Vitamin D3 Release from Traditionally and Additively Manufactured Tricalcium Phosphate Bone Tissue Engineering Scaffolds.

Bone is a randomized, complex porous network which researchers have tried to mimic within bone tissue engineering scaffolds. The objective of this study was to understand the effects of random and controlled scaffold porosity on the release kinetics of vitamin D3 to determine if a designed porous structure was comparable in effectiveness on osteoblast proliferation to the randomized essence of natural bone. In this study, porous tricalcium phosphate (TCP) scaffolds were prepared by fugitive material removal method using naphthalene and 3D printing to model random and controlled porosity, respectively.

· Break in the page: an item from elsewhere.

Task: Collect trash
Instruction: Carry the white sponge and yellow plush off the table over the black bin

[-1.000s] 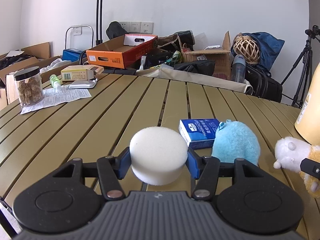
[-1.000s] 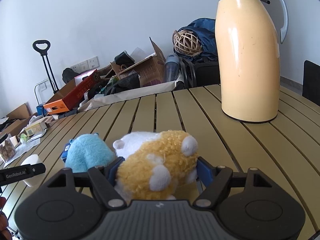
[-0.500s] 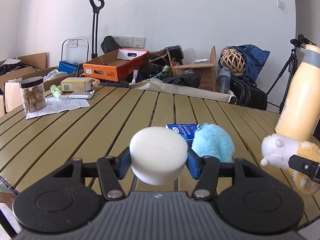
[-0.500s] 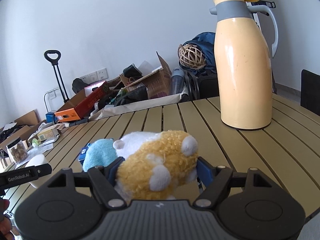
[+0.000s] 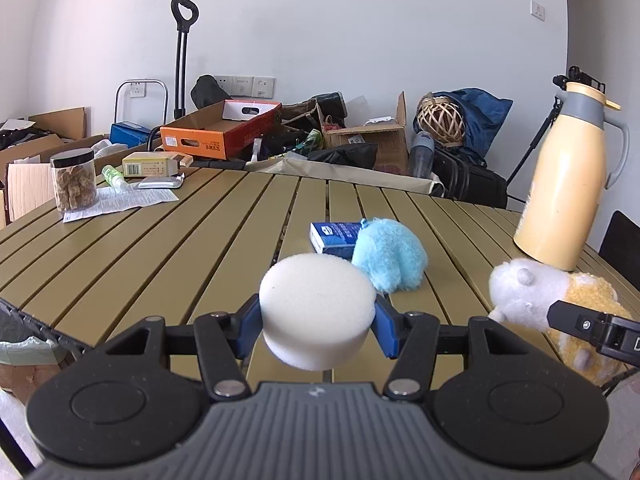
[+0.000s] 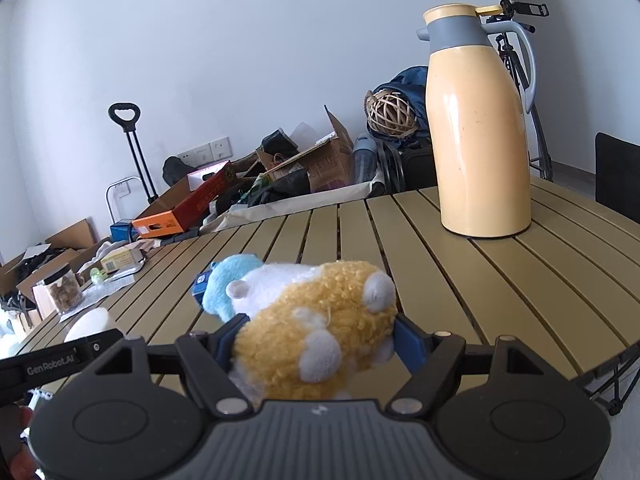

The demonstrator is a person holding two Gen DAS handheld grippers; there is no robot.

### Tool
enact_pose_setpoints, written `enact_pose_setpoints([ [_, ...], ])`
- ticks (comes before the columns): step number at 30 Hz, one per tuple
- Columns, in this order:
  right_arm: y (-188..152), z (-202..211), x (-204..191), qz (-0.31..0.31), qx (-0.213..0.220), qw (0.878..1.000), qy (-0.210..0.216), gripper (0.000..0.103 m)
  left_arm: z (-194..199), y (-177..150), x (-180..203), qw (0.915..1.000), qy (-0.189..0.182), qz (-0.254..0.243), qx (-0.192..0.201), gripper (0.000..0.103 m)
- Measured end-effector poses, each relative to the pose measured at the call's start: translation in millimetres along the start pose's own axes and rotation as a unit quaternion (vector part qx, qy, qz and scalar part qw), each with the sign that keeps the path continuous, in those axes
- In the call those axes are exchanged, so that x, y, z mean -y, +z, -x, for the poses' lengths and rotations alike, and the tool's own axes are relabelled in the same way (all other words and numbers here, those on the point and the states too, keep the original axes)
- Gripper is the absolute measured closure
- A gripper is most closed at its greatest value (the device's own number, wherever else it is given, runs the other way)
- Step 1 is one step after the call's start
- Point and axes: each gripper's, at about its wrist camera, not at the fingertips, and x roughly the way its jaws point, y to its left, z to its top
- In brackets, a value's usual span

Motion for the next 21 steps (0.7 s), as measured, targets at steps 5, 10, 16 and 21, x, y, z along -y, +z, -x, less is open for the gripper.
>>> enact_pose_setpoints([
  [5,-13.4,19.4,-5.3,0.004,-0.008,1.0,0.007,0.027,17.9,-15.3,2.7,0.9999,-0.006,-0.008,-0.01,0.045],
  [10,-23.8,40.1,-10.9,0.017,-0.013,1.0,0.014,0.027,36.7,-29.6,4.8,0.9996,-0.01,-0.017,-0.019,0.045],
  [16,-37.1,65.8,-15.9,0.031,-0.018,0.999,0.022,0.027,58.8,-43.9,6.9,0.9992,-0.013,-0.028,-0.025,0.045],
  [21,-51.7,82.8,-16.1,0.037,-0.029,0.999,0.025,0.027,70.4,-57.4,7.1,0.9986,-0.011,-0.037,-0.037,0.045],
])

Scaffold comparison was made based on open pore volume percentage of which naphthalene scaffolds had 45.8 ± 1.5% and 3D printed scaffolds had 48.9 ± 2.5%, Comparative analysis of traditional bioceramic processing to additive manufacturing is limited especially regarding drug release kinetics. Results showed the naphthalene scaffold surface area was only 0.3% that of 3D printed scaffolds due to the lower open pore interconnectivity. This increase in surface area produced higher release of drug and osteoblast proliferation in 3D printed scaffolds comparatively. By 11 days, osteoblast proliferation was enhanced by 64% from scaffolds manufactured using 3D printing compared to traditional processing. Understanding the effects of processing methods of TCP scaffolds on the release kinetics of vitamin D3 and the system effects on cells can aid in low load bearing applications for bone tissue engineering.